Chef James and I have become friends after this experience — he was just at my wedding! Our friends and families have connected over the years as well. We have a great community of driven, supportive people from both the chef and teacher backgrounds.
A New Perspective
RL: After 30 years of being an educator, I started using Food Education in the classroom. It showed me the benefit in releasing control, and allowed my classroom to expand in ways that I couldn’t predict. It was a welcome and beautifully supportive outcome. I credit Pilot Light, Caitlin, and Chef James’ flexibility for making it a seamless of a process for me.
Personally, I learned to see my students through a new lens. Food Education helped me see their culture, their identity, their dreams, their adventurous side. To be willing to research foods and share things with their peers: it’s a vulnerability in a way. It’s been a really nice thing to see late in my career. I’ve learned a lot.
Building Community
CJM: Pilot Light is a community builder in a lot of ways. Not just connecting classrooms, but connecting the city of Chicago. Or, wherever their teachers are! Pilot Light is definitely growing, so I can’t just say Chicago anymore!

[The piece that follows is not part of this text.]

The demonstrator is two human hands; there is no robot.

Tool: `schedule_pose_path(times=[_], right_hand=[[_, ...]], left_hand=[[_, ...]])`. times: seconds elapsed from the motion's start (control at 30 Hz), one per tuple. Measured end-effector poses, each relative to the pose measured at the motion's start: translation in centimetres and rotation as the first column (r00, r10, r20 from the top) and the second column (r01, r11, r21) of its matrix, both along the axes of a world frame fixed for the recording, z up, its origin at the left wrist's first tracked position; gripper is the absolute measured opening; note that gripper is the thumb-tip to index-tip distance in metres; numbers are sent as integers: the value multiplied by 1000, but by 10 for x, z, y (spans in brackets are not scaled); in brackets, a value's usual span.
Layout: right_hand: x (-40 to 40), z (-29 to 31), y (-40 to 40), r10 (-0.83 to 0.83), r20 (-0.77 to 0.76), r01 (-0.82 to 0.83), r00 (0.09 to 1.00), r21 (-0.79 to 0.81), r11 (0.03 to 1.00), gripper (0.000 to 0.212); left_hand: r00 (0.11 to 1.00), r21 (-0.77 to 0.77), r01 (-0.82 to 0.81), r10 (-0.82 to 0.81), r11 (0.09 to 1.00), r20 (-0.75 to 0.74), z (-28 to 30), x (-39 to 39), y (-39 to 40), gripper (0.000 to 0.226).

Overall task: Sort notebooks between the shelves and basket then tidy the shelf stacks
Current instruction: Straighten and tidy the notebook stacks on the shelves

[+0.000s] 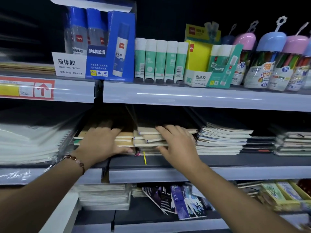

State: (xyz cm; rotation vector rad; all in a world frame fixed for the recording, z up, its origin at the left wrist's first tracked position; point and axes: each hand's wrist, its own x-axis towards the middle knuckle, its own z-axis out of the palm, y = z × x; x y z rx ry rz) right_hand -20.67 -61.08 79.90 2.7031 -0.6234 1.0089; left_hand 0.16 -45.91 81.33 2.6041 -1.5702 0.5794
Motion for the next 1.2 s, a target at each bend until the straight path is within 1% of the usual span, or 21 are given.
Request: schedule_pose_path(times=[0.07,0.1,0.17,0.2,0.23,0.27,0.3,0.33,0.37,0.4,0.43,0.57,0.6,0.67,0.73,0.83,0.9,1.0,1.1,1.2], right_hand=[[1,-4,1,15,42,-16,999,32,999,63],[1,-6,0,29,49,-31,998,49,998,64],[-4,-8,-3,63,88,-74,994,124,990,66],[-10,-9,-5,61,165,-97,984,216,971,64],[-17,-9,-5,26,283,-127,959,344,930,60],[-26,-11,-8,-50,414,-165,909,467,869,51],[-34,-13,-12,-149,516,-203,843,563,801,41],[-42,-14,-16,-249,574,-242,780,644,726,32],[-47,-13,-19,-324,589,-282,740,710,646,27],[-50,-13,-20,-362,579,-308,730,753,582,25],[-51,-13,-20,-374,566,-318,735,775,546,25],[-46,-8,-14,-389,574,-381,721,797,469,30],[-44,-8,-13,-384,571,-384,726,799,462,35],[-40,-9,-10,-350,516,-331,782,819,468,51],[-38,-7,-8,-318,425,-242,848,843,481,67],[-34,1,-7,-291,340,-182,894,870,459,76],[-32,6,-7,-315,358,-198,879,875,442,74],[-35,7,-5,-335,411,-253,848,869,425,71],[-46,4,-2,-338,475,-325,812,850,414,67],[-57,2,-2,-293,507,-366,811,829,422,64]], left_hand=[[1000,-41,15,-16,999,-16,-1,-7,0,131],[998,-84,37,-42,996,-55,-4,-12,1,128],[964,-203,91,-137,975,-226,-10,-31,0,117],[929,-267,109,-193,957,-315,-11,-42,-3,105],[897,-315,116,-236,942,-375,-11,-53,-7,90],[875,-346,114,-259,931,-409,-11,-62,-14,77],[863,-369,107,-271,923,-426,-10,-68,-20,72],[859,-381,91,-266,920,-437,-10,-73,-27,72],[861,-387,67,-249,920,-444,-10,-76,-33,72],[863,-387,35,-224,921,-453,-9,-77,-38,71],[858,-386,8,-204,922,-470,-9,-78,-42,67],[817,-388,-47,-188,921,-545,-2,-65,-42,50],[811,-393,-59,-185,918,-555,1,-58,-39,45],[808,-383,-58,-182,922,-561,9,-47,-33,39],[806,-351,-34,-182,936,-563,11,-43,-32,37],[800,-327,-9,-190,945,-570,9,-49,-33,37],[799,-317,11,-200,948,-567,9,-51,-33,46],[786,-308,48,-226,950,-575,6,-52,-30,75],[771,-349,93,-289,932,-567,0,-57,-24,77],[812,-398,90,-299,913,-501,-4,-59,-24,85]])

Paul, Rita, and I all live in and represent different neighborhoods, but we’re really close. Sometimes, Chicago can feel very spread out. Like you’re a country away from your neighbors. But I think Pilot Light connects that community. It connects brilliant people together to foster relationships through food and education. This opportunity allows us to make the world a better place through the youth!
At the end of the day, we have to teach them that education is the key. I think showing the youth that adults are excited about education and are able to make it fun is really important. I’m sure Paul and Rita are tough in school when they need to be, but they make it fun when I come around! Pilot Light allows education to become a more interactive.
Can you share a piece of advice with teachers and chefs who are interested in building a partnership?
Know Your Strengths
PF: I was very lucky to have Caitlin and James as my partners in this. Like I said before, they had most of the project ready by the time I came on. I worked to figure out where I could contribute. I think knowing what your strengths are, what you can give, and making sure you have clear communication within your partnership are all key.
Go For It
RL: All I can say is: “Go for it!” If nothing else, remember Food Education Standard #1: Foods connects us. Just start there. Everything that will blossom out of it will take you the rest of the way. If you start to overthink, it will seem daunting. You just have to go for it. Collaborate, take baby steps if you need to. I think Paul’s lesson with cooking sounds great for virtual learning. For us, we had just come back to in person learning, so coming together as a whole middle school for Chef James’ presentation was a great way to connect. Whatever shape it takes, go for it.
Share Your Story
CJM: For future chefs, I would say don’t hold back. Have fun with the students and don’t be afraid to share your story. I shared my story: my love for food, my love for education, and how much I’ve learned about myself through my passions. Making it inspiring so that students have something to look up to. Show that as long as they put the work in, they can do whatever they put their mind to.